Going into his sophomore season, Corral was named the Rebels' starting quarterback over Plumlee. Plumlee continued to be used in package plays while also serving as the backup quarterback. He also occasionally lined up at wide receiver and saw significant time at the position in the Rebels' 26–20 win over Indiana in the 2021 Outback Bowl, catching five passes for 73 yards. Plumlee finished the season with 65 passing yards with one touchdown pass, 94 rushing yards, and six receptions for 79 yards in six games. In baseball, he batted .267 with four doubles, one home run, 21 runs scored, and seven RBIs.

Plumlee entered his junior season listed as a wide receiver. He finished the season with 19 receptions for 201 yards and 72 rushing yards on nine carries.

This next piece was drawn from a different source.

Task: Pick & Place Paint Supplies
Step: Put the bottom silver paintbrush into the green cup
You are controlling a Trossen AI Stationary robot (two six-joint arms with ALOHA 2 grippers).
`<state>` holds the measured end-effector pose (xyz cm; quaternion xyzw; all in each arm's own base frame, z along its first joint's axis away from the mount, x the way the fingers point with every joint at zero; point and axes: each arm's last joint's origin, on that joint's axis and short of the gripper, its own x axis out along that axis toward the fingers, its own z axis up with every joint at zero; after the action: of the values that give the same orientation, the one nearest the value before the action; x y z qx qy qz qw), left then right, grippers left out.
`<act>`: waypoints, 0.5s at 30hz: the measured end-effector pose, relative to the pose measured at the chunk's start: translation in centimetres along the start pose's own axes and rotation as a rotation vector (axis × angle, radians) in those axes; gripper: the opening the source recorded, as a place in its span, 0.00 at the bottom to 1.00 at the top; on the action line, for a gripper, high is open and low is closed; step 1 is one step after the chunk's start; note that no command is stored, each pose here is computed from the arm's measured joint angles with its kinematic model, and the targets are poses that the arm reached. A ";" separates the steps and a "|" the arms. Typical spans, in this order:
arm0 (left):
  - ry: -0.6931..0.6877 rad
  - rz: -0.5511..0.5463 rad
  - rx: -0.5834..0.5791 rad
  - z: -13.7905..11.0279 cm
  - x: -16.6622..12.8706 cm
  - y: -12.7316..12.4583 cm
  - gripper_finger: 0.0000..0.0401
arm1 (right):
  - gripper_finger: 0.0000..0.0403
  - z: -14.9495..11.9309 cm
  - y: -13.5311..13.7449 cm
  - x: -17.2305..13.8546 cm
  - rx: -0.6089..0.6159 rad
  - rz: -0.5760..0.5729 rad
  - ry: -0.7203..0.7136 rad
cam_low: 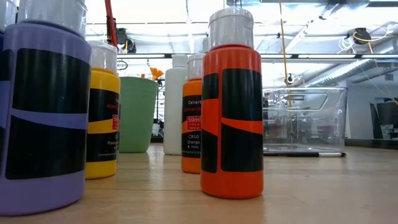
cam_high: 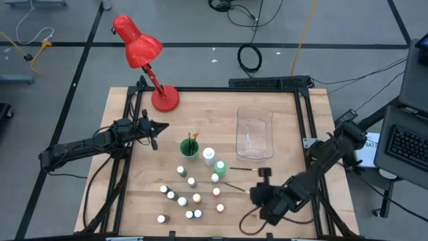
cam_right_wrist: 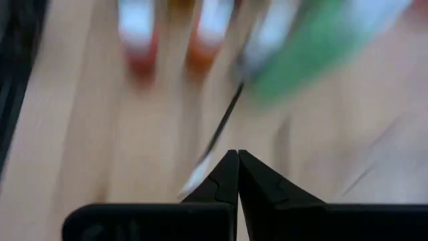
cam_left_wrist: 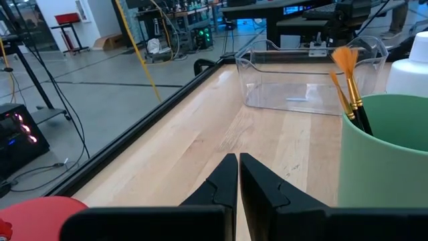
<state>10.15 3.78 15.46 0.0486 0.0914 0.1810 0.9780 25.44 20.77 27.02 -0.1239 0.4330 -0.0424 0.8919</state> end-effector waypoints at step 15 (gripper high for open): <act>0.007 -0.001 0.001 0.0 0.0 0.0 0.05 | 0.00 6.7 -6.4 0.0 0.073 0.022 -0.085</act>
<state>10.14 3.77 15.42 0.0482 0.0948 0.1807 0.9778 30.85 15.84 32.64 -0.0883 0.3941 -0.0430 0.9138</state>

Plumlee announced that he would be entering the transfer portal following Ole Miss's appearance in the 2022 Sugar Bowl.

UCF
Plumlee announced his commitment to transfer to UCF on January 9, 2022. He also committed to play for the  UCF baseball team, but his waiver to play in the 2022 season was denied by the NCAA. Plumlee was named the Knights starting quarterback going into the 2022 season. He tied a school record with seven total touchdowns after he completed 18 of 22 pass attempts for 373 yards and four touchdowns and rushed seven times for 37 yards and three touchdowns in a 70-13 win over Temple on October 13, 2022. Plumlee finished the season with 218 completions on 346 pass attempts for 2,586 yards with 14 touchdowns and eight interceptions while also rushing for 862 yards and 11 touchdowns.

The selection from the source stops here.